The soldier snatched his arm back, laughing, so she slapped him with a
Tong
relic, a metal device that clamped itself into his arm like teeth and brought him gasping to his knees. ‘Tell me where they were sent.’

As he scrambled about on the floor, half trying to maintain his dignity, half convinced he would die, he spat out the location of the warehouse and what they were supposed to be doing there.

‘So much for classified information,’ she sneered. ‘Thought you guys were trained to withstand torture?’

After she removed the device he said nothing, merely rubbed at his arm and breathed heavily through his nose. His mouth was now clenched tight, but it was too late. She had the information and was on her way to wake up Bellis.

*

With their bags of relics slung across their shoulders, the two women headed back across the warscape. In daylight now, the ruins were clear to see and ordinary and depressing. Beami’s heart sank when she realized just how much damage her city had suffered because of the war – war with some enemy she knew nothing about, a conflict that seemed so distant from her previous existence. Her life had little context in all of this.

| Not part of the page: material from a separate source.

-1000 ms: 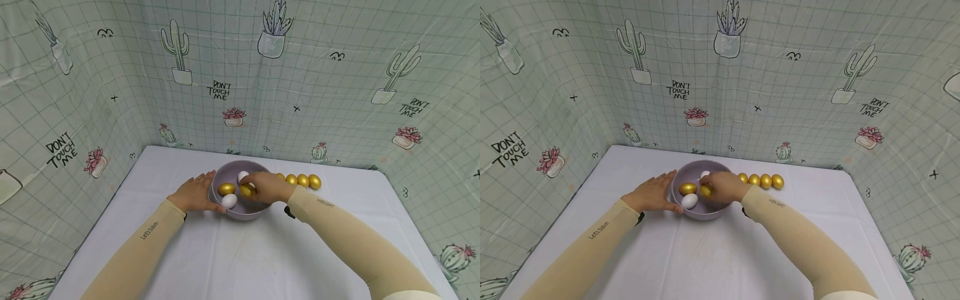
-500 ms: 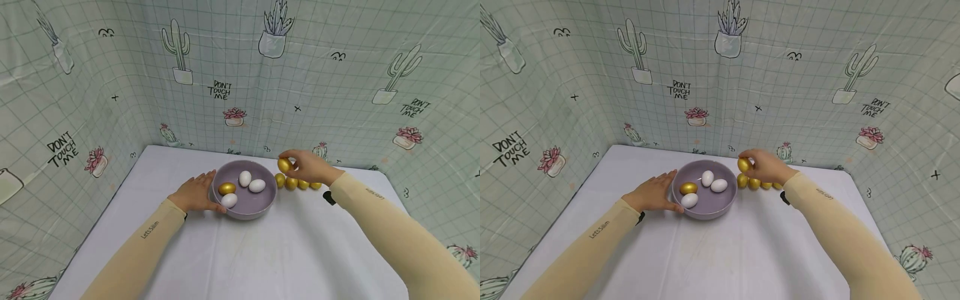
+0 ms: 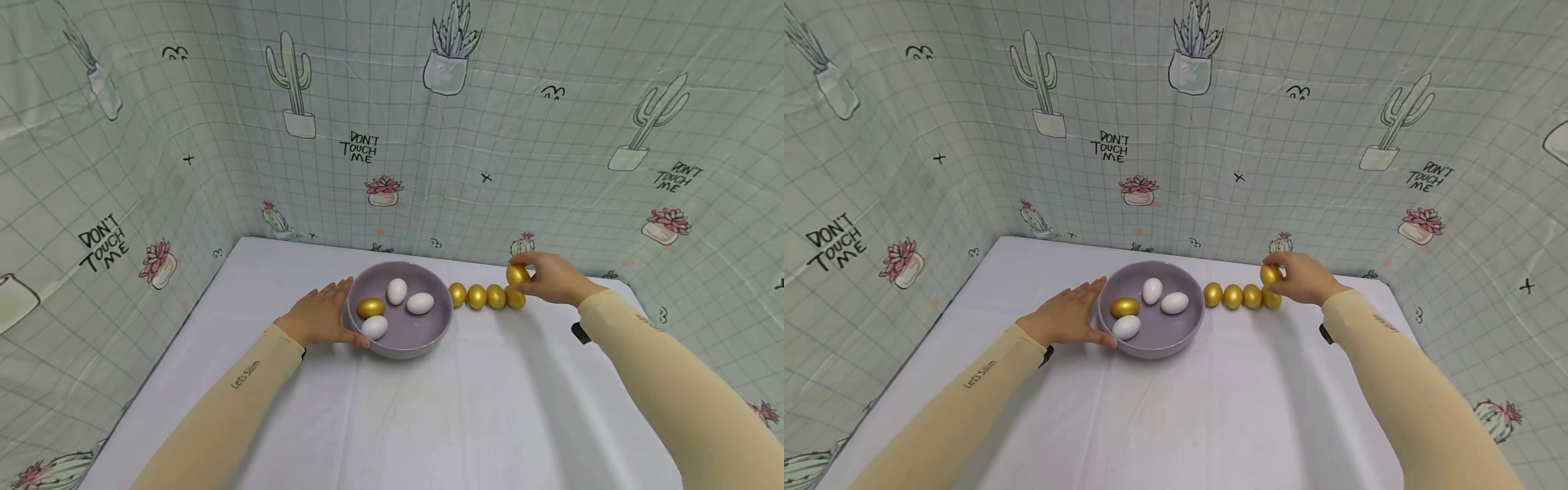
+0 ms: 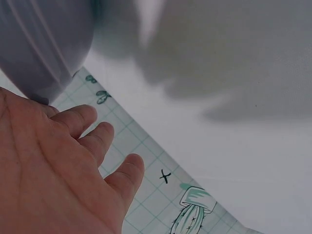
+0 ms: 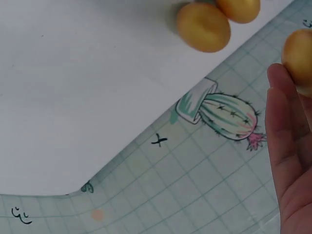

In the Imperial zones, the citizens did not seem willing to leave. Babies shrieked from doorless buildings and distraught women sobbed openly in the streets. In one plaza, at a table propped up against a whitewashed wall, two old tramps still stubbornly played their game of dice. This was their home, after all, this was all that many people had ever known – their reluctance to abandon it was understandable.

In the contended zones, corpses lay in the snow, in decrepit armour, amid isolated limbs, bloodstains and rotting flesh, and the streets reeked with the taint of death. Where windows once glimmered, black holes seemed like gateways into hell. Red mist was sprayed across the banks of snow, where people had been slaughtered. Without the street cleaners’ regular attention, there was little to stop the weather from reclaiming the city, and it almost seemed the kindest thing to do would be to bury Villiren, to let it suffocate under the elements.

A warehouse, that’s what she’d been told. With street locations, and grid references discovered from a map, Beami and Bellis crept past the blockades, using relics to bend light around them, to create invisible stairways over ruined buildings. Every trick they knew of, they used. Every step was weighed down with a sense of dread that Lupus had been crushed.

At one point, she defended them both against a couple of Okun who skittered across the rubble so clumsily that she wondered how they could have inflicted so much damage in the first place. She employed whips made of light that fizzed and sizzled across the Okuns’ shells, flinging the vile creatures across the desolate street.

‘Oh, well done,’ Bellis trilled. ‘Very good use of energy.’

*

The two women had been walking for miles now, their feet aching and legs growing weary. Fast-moving clouds brought sleet but nothing worse. They’d been moving slowly for at least three hours now, taking occasional stops to sip from bottles of water.